"""

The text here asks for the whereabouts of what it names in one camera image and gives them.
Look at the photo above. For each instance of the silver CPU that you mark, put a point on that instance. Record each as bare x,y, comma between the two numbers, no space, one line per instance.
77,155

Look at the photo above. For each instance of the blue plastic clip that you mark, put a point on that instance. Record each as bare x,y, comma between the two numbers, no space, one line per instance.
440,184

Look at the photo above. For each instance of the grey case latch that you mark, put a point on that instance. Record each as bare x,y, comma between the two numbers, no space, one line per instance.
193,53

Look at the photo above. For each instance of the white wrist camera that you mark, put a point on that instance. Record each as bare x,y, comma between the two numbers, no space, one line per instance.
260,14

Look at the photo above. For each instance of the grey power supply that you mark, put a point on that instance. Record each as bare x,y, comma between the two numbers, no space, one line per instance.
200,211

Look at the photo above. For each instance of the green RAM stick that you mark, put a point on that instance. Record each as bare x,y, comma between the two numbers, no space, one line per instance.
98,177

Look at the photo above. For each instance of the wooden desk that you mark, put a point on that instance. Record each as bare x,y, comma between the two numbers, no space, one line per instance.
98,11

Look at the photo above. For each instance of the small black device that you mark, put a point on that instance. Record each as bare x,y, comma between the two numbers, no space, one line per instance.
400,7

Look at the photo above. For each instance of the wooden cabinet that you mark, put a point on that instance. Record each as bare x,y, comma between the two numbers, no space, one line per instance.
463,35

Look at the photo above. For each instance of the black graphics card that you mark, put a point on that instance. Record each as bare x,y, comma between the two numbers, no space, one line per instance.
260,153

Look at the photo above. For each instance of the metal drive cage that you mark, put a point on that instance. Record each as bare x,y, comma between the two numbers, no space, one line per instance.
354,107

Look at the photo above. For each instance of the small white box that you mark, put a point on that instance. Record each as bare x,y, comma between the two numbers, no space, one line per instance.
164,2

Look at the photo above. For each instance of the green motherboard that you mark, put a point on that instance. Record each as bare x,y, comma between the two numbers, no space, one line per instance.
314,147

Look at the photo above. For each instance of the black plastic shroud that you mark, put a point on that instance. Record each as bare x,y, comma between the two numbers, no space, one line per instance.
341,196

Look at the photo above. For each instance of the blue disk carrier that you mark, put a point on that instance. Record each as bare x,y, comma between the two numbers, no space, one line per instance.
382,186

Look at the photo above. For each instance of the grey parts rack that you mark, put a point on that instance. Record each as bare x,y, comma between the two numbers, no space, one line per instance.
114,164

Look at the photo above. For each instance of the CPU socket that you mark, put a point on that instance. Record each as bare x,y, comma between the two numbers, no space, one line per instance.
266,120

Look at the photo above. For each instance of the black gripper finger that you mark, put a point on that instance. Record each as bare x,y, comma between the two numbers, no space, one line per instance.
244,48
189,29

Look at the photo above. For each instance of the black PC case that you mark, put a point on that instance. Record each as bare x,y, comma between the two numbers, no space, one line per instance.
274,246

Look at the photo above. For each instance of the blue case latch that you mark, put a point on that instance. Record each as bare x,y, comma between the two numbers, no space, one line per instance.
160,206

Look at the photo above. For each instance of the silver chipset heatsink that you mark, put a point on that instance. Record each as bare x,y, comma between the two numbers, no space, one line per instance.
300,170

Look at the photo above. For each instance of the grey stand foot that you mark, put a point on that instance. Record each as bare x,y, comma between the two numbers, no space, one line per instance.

"""

### Requirement:
The answer consists only of the lines from the one containing "Look at the photo above. For each instance of the CPU" to the end of the records, each written out exactly.

### Answer box:
Look at the photo above. For each instance of the CPU socket that you mark, put a point on that instance. Record each as bare x,y, comma between the two numbers, no space, one line per instance.
266,120

Look at the photo above. For each instance of the black gripper finger that you mark, put a point on that instance. Record each as bare x,y, comma between the two numbers, no space, one line per instance.
244,48
189,29

Look at the photo above. For each instance of the black PC case that you mark, put a point on that instance. Record each as bare x,y, comma between the two numbers, no space, one line per instance.
274,246

Look at the photo above. For each instance of the blue case latch that you mark, put a point on that instance. Record each as bare x,y, comma between the two numbers, no space, one line per instance.
160,206

Look at the photo above. For each instance of the silver chipset heatsink that you mark, put a point on that instance. Record each as bare x,y, comma between the two numbers, no space, one line per instance.
300,170

Look at the photo above. For each instance of the grey stand foot that you mark, put a point on that instance. Record each as bare x,y, comma between the two numbers, no space, one line per instance.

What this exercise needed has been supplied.